### RAW DATA

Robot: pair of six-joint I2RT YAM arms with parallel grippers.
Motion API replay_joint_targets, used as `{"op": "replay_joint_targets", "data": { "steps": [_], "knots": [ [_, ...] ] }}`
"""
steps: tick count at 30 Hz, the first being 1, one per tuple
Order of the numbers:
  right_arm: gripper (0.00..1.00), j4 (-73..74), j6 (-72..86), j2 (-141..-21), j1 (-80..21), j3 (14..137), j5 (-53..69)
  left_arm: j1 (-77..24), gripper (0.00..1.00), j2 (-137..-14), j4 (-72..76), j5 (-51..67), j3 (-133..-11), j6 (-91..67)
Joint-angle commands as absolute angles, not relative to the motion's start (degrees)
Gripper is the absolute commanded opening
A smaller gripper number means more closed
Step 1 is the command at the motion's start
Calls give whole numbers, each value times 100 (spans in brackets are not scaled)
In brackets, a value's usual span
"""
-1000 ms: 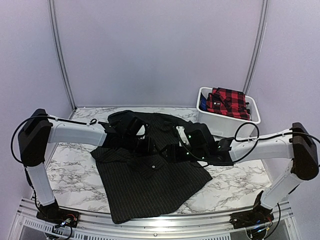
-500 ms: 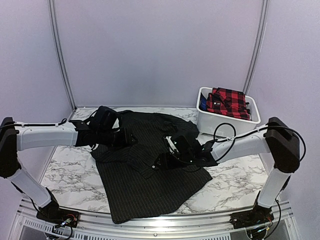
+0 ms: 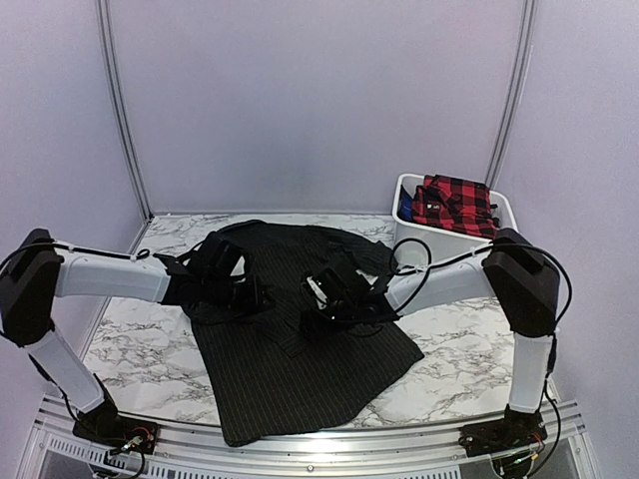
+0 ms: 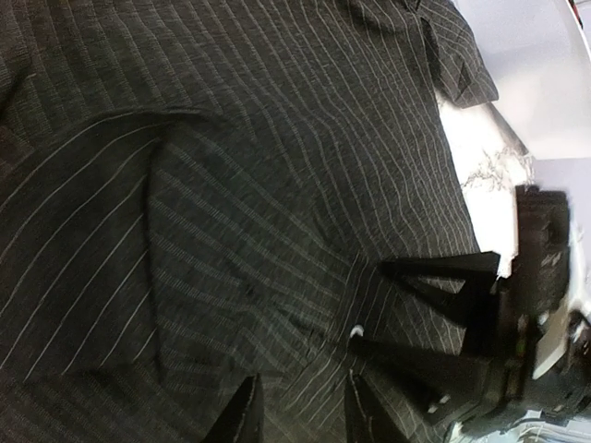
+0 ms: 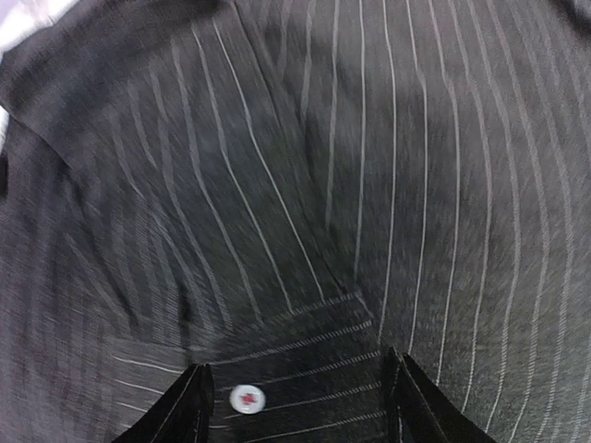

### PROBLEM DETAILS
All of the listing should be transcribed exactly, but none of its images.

### SOLUTION TO THIS EXERCISE
Robot: pair of six-joint I2RT YAM arms with parallel grippers.
Motion API replay_joint_targets, used as `{"op": "replay_joint_targets", "data": { "steps": [_], "knots": [ [_, ...] ] }}`
"""
steps: tick count at 30 Hz, the first being 1, one per tuple
Order of the numbers:
  right_arm: gripper (0.00..1.00), j4 (-73..74), j6 (-72..86), j2 (-141..-21), j1 (-80..21), j3 (14..137), j5 (-53..69)
  left_arm: j1 (-77..24), gripper (0.00..1.00), j2 (-137..-14), j4 (-72..76), j5 (-51..67), j3 (-133..-11), j6 (-91..67)
Joint-angle commands as absolute angles, not relative to the motion's start (degrees)
Gripper is the absolute commanded opening
A smaller gripper number means more closed
Step 1 is the command at the motion's start
Calls give whole numbers, each value times 100 (spans in brackets are not scaled)
In brackets, a value's usual span
"""
-1000 ms: 
-500 ms: 
+0 ms: 
+0 ms: 
+0 ms: 

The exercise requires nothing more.